W1265 TO DR. CALVIN BROOKS MCQUESTEN from his friend Annie L. Cantrell
Jul 7 1877 1
To: Dr. Calvin Brooks McQuesten,
From: Valley House Franconia N.H.
I am shivering with the cold although wrapped up in a shawl. Somewhat different from the warm evenings of New York city where this time a few evenings ago, May & I were leaning out of the back windows, gazing at the stars & trying to catch every little whiff of air. The Sunday after you left the city I used the sponge for the first time. If I had known where to direct a letter to you & the day had been some other I should have seated myself immediately, pen in hand, to write you an Eulogy [sic] on the use of the sponge & the delights of a big sponge. My arms ached somewhat after the exercise, but that was only an additional benefit, strengthening of them. I still have my doubts as to whether the removal of the dirt will be as complete as in the use of a rough wash cloth, but that is of slight importance. You said nothing about your health, whether it had been improved by the sojourn among these grand old mountains. I felt somewhat provoked at you for not doing so, as I felt a little anxious as to the consequences of that Trip to Hoboken. I do hope you will have senses enough never to take a trip of that kind again. I enjoyed a headache for the rest of the night: did not take me long to get a bath & then get to bed, where I was unconscious of anything except a head which seemed to be swelling, swelling &c. However the next morning, I found it the usual size.

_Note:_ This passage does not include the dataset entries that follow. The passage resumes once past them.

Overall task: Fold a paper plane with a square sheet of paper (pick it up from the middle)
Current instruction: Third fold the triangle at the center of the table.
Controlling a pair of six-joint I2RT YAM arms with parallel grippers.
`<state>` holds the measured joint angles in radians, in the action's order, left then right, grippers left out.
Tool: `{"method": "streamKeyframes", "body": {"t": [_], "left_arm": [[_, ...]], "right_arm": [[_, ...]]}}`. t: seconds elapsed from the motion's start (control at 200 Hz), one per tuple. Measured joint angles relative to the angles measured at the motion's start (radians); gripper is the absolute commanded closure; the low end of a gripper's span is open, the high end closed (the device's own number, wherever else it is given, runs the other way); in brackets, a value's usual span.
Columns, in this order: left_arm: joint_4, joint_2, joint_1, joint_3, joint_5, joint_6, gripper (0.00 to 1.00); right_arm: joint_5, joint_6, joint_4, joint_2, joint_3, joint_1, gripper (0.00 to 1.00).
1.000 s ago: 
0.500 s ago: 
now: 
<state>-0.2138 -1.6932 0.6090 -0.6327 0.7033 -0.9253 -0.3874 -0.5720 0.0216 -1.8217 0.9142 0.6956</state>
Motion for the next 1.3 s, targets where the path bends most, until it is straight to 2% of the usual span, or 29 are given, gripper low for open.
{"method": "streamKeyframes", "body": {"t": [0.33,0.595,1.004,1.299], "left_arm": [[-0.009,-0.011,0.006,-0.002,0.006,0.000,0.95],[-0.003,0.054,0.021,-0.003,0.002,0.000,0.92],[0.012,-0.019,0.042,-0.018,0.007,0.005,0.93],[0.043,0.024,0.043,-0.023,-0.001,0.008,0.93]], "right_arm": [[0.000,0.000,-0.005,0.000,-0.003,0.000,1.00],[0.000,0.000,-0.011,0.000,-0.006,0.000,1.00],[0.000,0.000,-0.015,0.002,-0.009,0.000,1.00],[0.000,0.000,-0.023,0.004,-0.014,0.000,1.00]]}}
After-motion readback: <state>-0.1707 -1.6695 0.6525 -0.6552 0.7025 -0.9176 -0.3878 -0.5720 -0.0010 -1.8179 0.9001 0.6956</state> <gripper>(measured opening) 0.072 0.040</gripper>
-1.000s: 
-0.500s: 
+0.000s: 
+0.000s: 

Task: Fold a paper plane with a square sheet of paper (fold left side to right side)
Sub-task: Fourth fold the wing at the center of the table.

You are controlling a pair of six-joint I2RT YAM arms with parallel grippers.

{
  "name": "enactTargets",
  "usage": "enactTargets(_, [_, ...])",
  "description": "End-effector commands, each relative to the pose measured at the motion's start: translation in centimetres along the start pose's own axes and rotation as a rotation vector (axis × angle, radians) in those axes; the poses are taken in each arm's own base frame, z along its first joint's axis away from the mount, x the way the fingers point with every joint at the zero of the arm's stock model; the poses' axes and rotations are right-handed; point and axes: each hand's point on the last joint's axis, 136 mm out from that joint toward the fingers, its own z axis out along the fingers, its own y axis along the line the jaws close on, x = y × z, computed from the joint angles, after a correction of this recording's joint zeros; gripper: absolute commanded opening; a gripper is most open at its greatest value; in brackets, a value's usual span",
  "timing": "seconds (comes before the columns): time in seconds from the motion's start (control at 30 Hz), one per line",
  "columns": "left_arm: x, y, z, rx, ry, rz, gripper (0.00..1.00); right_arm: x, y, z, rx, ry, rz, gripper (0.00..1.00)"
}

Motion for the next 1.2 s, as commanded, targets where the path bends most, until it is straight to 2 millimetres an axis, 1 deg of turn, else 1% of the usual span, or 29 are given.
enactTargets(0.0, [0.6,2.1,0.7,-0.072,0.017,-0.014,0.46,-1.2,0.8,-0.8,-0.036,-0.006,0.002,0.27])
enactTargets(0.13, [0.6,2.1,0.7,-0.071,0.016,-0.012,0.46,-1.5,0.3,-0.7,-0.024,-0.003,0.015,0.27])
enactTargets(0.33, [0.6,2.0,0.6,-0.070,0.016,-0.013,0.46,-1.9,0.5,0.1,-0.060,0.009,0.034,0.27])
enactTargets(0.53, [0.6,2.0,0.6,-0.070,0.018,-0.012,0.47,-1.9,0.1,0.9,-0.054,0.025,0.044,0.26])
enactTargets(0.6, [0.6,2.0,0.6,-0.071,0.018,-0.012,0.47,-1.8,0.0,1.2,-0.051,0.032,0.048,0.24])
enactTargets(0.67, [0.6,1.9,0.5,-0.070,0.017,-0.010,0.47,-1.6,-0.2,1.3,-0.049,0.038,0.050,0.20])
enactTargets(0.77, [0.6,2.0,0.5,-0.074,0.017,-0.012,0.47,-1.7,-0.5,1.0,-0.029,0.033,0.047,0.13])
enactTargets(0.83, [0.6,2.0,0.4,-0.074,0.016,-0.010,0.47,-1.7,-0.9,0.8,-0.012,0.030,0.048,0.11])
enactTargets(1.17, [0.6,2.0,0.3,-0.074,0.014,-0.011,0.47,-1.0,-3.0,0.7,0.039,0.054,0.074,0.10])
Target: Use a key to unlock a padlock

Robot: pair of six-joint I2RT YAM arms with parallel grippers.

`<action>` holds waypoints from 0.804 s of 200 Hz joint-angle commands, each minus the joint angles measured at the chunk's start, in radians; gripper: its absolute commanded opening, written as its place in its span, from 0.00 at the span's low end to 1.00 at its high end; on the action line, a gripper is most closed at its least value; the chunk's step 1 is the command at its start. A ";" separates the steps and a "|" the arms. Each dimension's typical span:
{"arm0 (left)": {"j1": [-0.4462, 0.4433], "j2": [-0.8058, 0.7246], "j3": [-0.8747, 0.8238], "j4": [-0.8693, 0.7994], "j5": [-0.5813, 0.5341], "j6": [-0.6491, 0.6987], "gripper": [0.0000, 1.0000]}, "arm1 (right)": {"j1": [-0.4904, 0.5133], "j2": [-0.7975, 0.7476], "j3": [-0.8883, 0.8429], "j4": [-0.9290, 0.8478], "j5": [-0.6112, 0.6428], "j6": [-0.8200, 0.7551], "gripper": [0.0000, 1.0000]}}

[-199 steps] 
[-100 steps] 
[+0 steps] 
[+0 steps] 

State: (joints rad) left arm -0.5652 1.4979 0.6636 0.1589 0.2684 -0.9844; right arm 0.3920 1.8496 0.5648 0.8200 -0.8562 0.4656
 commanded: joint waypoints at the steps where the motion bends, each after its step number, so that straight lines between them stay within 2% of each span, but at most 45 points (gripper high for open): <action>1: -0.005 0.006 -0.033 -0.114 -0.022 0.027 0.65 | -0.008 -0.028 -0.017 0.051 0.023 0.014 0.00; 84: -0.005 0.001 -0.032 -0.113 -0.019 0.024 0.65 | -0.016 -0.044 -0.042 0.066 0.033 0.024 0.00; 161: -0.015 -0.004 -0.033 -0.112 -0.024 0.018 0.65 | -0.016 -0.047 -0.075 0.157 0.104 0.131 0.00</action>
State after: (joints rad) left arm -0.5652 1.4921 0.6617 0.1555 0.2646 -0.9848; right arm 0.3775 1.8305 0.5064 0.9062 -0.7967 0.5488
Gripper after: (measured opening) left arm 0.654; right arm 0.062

In some ways the last weeks dragged slowly, but in others they sped along all too quickly [.] I took to sewing & accomplished so much, that I commence to think that if I should set my mind to the learning of the accomplishment in all probability, I have capacity sufficient to become quite a fair seamstress. It is not well to be too brilliant though so [now?] I am intending to be as lazy as I can. I am not in the humor for writing & probably shall not be during the whole [summer?] but it is so stupid no to receive letters & then is such a nice little excitement watching for the mails that I intend to make myself send off something no matter how great a scrawl. Perhaps you think that if I can not take the trouble to send a respectably written epistle, that it is not worth while to send an answer. I brought some dozen copy books with me, to see if practice would improve my chirography.
I hope that you are enjoying much better health than when in the city & that you will think this worth a reply.
A. [Annie] L. Cantrell
P.S. Must have a postscript or I would not be a woman. [How goes Bier & sigars?]?
1 There is no year indicated in this letter. It is likely 1877. There are several letters to Dr. Calvin Brooks McQuesten from Annie Cantrell dating from 1875 to 1877. In W1463, which dates from 1877, she is writing about a trip she undertook.